There May Be Things We Can Be Critical About In Victims
We may be able to be critical of victims’ behavior before or after the victimization. After all, victims are human and make mistakes, or act on their emotions. Some of this is understandable, some less so. But it does not – in any way – change the fact that they are a victim and deserving of our compassion and understanding.
Some victims can be extraordinarily hard to help due to trauma or other personality disorders. In those cases, they should be referred to the appropriate professionals.
There are even cases where a victim may support or aid the criminal that made them a victim. There are countless examples of this. They can still be under the influence of manipulation, suffering a mental disorder induced by trauma, or similar causes. But again, this does not change the fact that they are still victims. We may not be able to excuse all victims’ behavior, but we need to recognize it for what it is.
Every victim is deserving of their dignity.
One of the reasons for this alone is that almost everyone will, at some point in their lives, become a victim of something.
It is the position of the Society of Citizens Against Relationship Scams Inc. that all victims have The Right to be Treated with Fairness, Dignity, and Respect.
To learn more about our position on Victims’ Dignity click here: https://againstscams.org/scars-declaration-for-victims-dignity/
Now That You Have Larned …
Can you identify the victims in this infographic?
One Last Topic
It can be incredibly hard to help other people, including victims.
We experience this all the time. We do our best to help people at the worst times of their lives (in many cases). We try to help people trapped in their rage or anger. We try to help people in total denial and there is no way to get through to them.
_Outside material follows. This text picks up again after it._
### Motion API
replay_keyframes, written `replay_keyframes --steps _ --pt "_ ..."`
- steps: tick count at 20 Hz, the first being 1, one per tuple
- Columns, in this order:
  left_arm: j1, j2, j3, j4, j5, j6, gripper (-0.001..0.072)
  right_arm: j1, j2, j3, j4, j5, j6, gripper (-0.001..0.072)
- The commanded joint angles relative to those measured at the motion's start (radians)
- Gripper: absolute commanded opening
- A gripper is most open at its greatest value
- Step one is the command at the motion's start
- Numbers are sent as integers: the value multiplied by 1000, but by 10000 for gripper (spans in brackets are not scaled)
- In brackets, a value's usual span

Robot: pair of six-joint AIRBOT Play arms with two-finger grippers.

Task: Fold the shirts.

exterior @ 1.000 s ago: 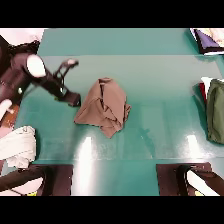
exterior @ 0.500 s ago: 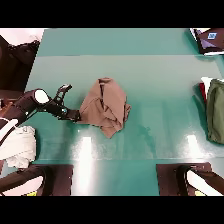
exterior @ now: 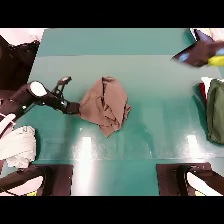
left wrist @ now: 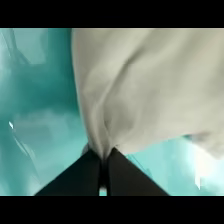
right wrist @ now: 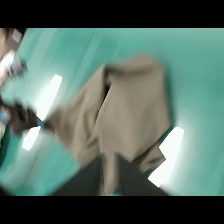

People who understand and try to help victims are human too, and we experience their pain vicariously. It impacts us, causes us frustration, and it is hard not to throw it back. But that is why we are professionals. For the rest of society, it is important to understand that a victim’s pain and trauma will affect you. You have to understand and deal with this within yourself.
Many times victimization can affect individuals and organizations at the same time. For example: when a family member is victimized it affects the entire family; or when a crime occurs in a company, it affects the victims but the entire company also is a victim and it is essential for the company not to take it out on the individual employee.
Supporting victims of crime has been a long time coming, and still to this day is poorly practiced professionally. There are countless traumatized victims, charlatans and fakes and amateurs, and even criminals masquerading as victims’ support entities. It is important to understand this when referring victims to appropriate support.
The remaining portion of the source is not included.